— EXERCISE PROMPT —
Could you write out every record below exactly, leaving the pictures out?

— Records contained in a dataset —
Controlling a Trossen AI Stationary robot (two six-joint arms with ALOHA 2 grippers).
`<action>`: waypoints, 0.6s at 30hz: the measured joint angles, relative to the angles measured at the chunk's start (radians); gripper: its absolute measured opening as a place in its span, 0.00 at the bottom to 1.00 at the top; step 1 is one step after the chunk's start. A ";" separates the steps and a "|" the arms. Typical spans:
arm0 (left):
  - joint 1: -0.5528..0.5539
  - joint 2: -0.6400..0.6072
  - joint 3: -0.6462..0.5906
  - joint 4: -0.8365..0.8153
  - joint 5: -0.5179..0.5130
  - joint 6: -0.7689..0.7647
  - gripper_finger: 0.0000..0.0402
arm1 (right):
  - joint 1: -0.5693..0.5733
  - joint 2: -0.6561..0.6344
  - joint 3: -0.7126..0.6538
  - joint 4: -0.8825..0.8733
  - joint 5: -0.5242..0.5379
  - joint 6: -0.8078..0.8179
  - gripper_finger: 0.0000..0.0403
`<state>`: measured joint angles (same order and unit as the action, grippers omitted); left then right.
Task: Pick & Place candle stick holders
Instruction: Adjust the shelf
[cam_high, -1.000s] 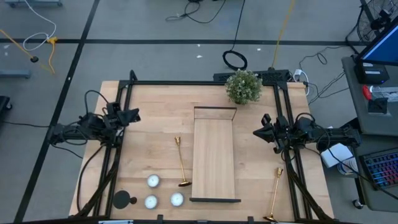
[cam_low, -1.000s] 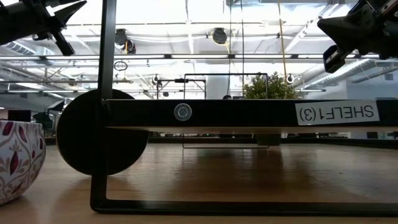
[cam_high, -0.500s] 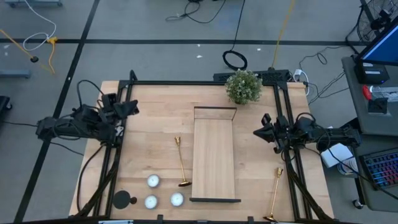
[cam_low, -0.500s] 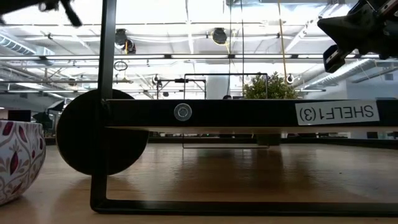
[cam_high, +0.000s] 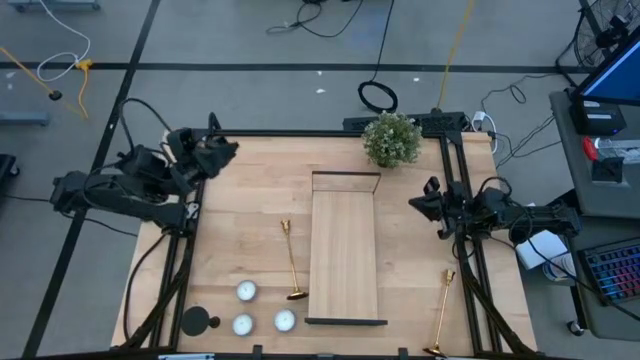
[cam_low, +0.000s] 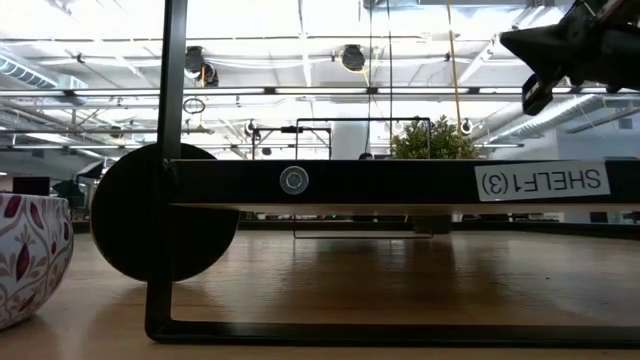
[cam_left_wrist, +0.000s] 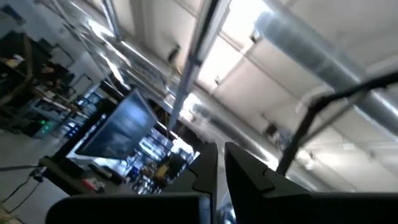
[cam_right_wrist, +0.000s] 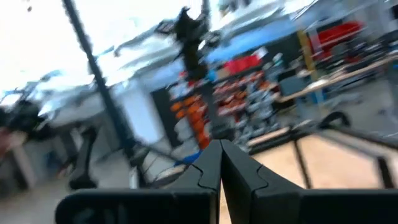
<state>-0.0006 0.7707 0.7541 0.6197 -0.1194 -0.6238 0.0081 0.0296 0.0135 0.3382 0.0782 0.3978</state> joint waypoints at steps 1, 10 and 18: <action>0.000 0.020 0.015 -0.004 0.028 0.011 0.08 | 0.000 0.000 0.000 0.020 0.026 0.016 0.01; -0.001 0.111 0.154 -0.243 0.279 -0.018 0.08 | 0.000 0.000 0.000 0.286 0.293 0.113 0.01; 0.013 0.122 0.204 -0.646 0.311 -0.063 0.08 | 0.000 0.000 0.000 0.320 0.451 0.114 0.01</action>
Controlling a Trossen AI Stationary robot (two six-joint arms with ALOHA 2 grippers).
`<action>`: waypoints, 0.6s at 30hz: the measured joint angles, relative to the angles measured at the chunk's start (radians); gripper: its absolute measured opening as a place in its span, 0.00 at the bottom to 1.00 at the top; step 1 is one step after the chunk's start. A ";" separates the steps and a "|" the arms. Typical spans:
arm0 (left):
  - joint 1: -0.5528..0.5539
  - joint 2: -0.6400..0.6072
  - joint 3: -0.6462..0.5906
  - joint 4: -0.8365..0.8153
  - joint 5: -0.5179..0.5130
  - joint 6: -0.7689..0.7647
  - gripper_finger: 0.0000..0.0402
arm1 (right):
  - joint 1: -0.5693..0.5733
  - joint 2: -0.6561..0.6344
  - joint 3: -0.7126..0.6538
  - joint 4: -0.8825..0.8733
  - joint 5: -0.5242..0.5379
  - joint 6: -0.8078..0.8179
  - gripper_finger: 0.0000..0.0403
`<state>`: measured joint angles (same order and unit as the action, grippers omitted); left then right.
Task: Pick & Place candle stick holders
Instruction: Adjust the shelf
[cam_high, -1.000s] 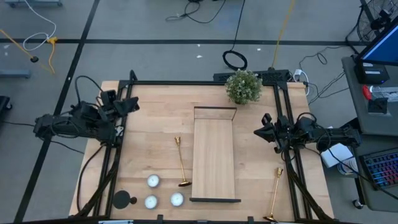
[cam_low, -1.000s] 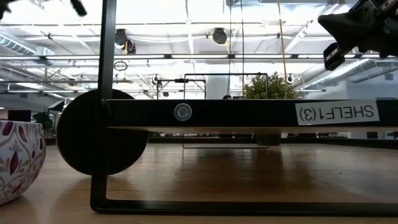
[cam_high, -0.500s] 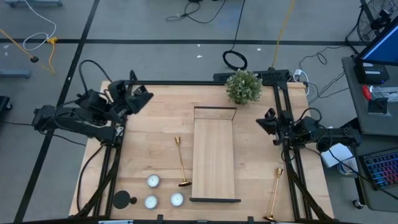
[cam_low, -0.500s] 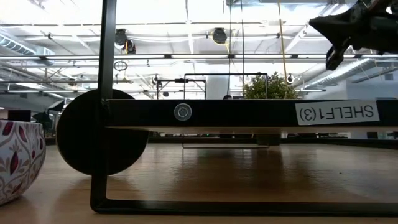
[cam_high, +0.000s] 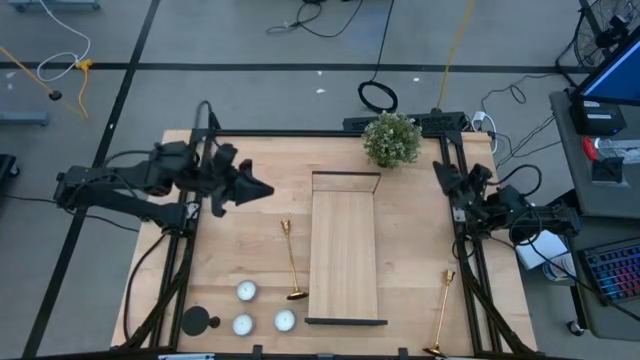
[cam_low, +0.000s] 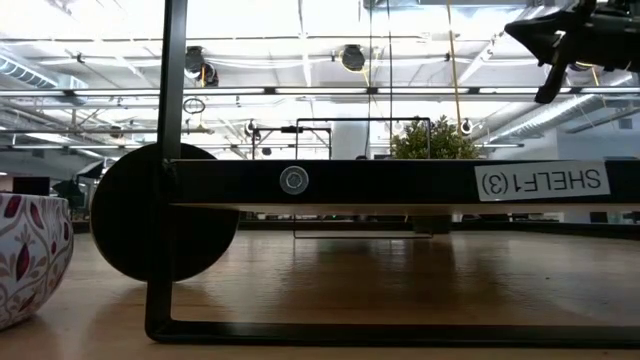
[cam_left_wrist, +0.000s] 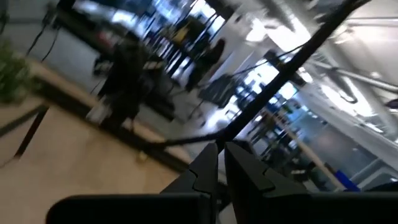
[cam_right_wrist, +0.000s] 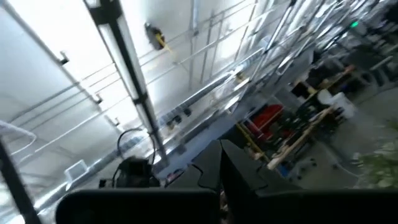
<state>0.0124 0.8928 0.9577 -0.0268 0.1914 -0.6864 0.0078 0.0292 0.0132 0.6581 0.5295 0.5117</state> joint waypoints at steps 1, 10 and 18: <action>0.000 0.000 0.000 -0.023 0.000 -0.006 0.08 | 0.000 0.000 0.000 0.004 0.012 0.000 0.01; -0.002 0.003 0.001 -0.192 -0.024 -0.009 0.08 | 0.000 0.000 0.000 0.121 0.022 0.018 0.01; 0.013 0.054 0.000 -0.270 -0.045 0.002 0.08 | 0.000 0.000 0.007 0.216 -0.119 0.160 0.01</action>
<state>0.0250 0.9468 0.9581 -0.2963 0.1467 -0.6844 0.0078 0.0292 0.0203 0.8742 0.4105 0.6718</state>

— COMPLETED TASK —
Controlling a Trossen AI Stationary robot (two six-joint arms with ALOHA 2 grippers).
`<action>`: waypoints, 0.6s at 30hz: the measured joint angles, relative to the angles measured at the chunk's start (radians); gripper: its absolute measured opening as a place in its span, 0.00 at the bottom to 1.00 at the top; step 1 is one step after the chunk's start. A ";" separates the steps and a "|" the arms. Typical spans:
arm0 (left):
  - joint 1: -0.5528..0.5539
  - joint 2: -0.6400..0.6072
  - joint 3: -0.6462..0.5906
  - joint 4: -0.8365..0.8153
  - joint 5: -0.5179..0.5130
  - joint 6: -0.7689..0.7647
  - gripper_finger: 0.0000..0.0402
arm1 (right):
  - joint 1: -0.5693..0.5733
  - joint 2: -0.6561..0.6344
  - joint 3: -0.7126..0.6538
  - joint 4: -0.8825..0.8733
  - joint 5: -0.5242..0.5379
  - joint 6: -0.8078..0.8179
  - gripper_finger: 0.0000..0.0403
`<state>`: measured joint angles (same order and unit as the action, grippers omitted); left then right.
Task: Pick & Place candle stick holders
Instruction: Adjust the shelf
[cam_high, -1.000s] 
[cam_low, -1.000s] 
[cam_high, -0.500s] 
[cam_low, -0.500s] 
[cam_high, +0.000s] 
[cam_low, +0.000s] 
[cam_left_wrist, +0.000s] 
[cam_right_wrist, +0.000s] 
<state>-0.0006 0.7707 0.7541 0.6197 -0.1194 -0.6238 0.0081 0.0296 0.0135 0.3382 0.0782 0.3978</state> joint waypoints at steps 1, 10 and 18: <action>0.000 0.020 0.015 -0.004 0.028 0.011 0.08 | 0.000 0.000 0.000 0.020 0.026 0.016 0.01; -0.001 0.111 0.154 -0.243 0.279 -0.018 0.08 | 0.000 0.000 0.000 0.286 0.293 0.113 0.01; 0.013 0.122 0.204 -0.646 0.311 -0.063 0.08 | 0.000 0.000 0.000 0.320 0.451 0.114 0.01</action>
Controlling a Trossen AI Stationary robot (two six-joint arms with ALOHA 2 grippers).
`<action>`: waypoints, 0.6s at 30hz: the measured joint angles, relative to the angles measured at the chunk's start (radians); gripper: its absolute measured opening as a place in its span, 0.00 at the bottom to 1.00 at the top; step 1 is one step after the chunk's start. A ";" separates the steps and a "|" the arms. Typical spans:
arm0 (left):
  - joint 1: -0.5528..0.5539
  - joint 2: -0.6400..0.6072
  - joint 3: -0.6462..0.5906
  - joint 4: -0.8365..0.8153
  - joint 5: -0.5179..0.5130
  - joint 6: -0.7689..0.7647
  - gripper_finger: 0.0000..0.0402
arm1 (right):
  - joint 1: -0.5693..0.5733
  - joint 2: -0.6561..0.6344
  - joint 3: -0.7126..0.6538
  - joint 4: -0.8825..0.8733
  - joint 5: -0.5242..0.5379
  - joint 6: -0.8078..0.8179
  - gripper_finger: 0.0000..0.0403
`<state>`: measured joint angles (same order and unit as the action, grippers omitted); left then right.
Task: Pick & Place candle stick holders
Instruction: Adjust the shelf
[cam_high, -1.000s] 
[cam_low, -1.000s] 
[cam_high, -0.500s] 
[cam_low, -0.500s] 
[cam_high, +0.000s] 
[cam_low, +0.000s] 
[cam_left_wrist, +0.000s] 
[cam_right_wrist, +0.000s] 
<state>0.0124 0.8928 0.9577 -0.0268 0.1914 -0.6864 0.0078 0.0292 0.0132 0.6581 0.5295 0.5117</state> joint waypoints at steps 1, 10 and 18: <action>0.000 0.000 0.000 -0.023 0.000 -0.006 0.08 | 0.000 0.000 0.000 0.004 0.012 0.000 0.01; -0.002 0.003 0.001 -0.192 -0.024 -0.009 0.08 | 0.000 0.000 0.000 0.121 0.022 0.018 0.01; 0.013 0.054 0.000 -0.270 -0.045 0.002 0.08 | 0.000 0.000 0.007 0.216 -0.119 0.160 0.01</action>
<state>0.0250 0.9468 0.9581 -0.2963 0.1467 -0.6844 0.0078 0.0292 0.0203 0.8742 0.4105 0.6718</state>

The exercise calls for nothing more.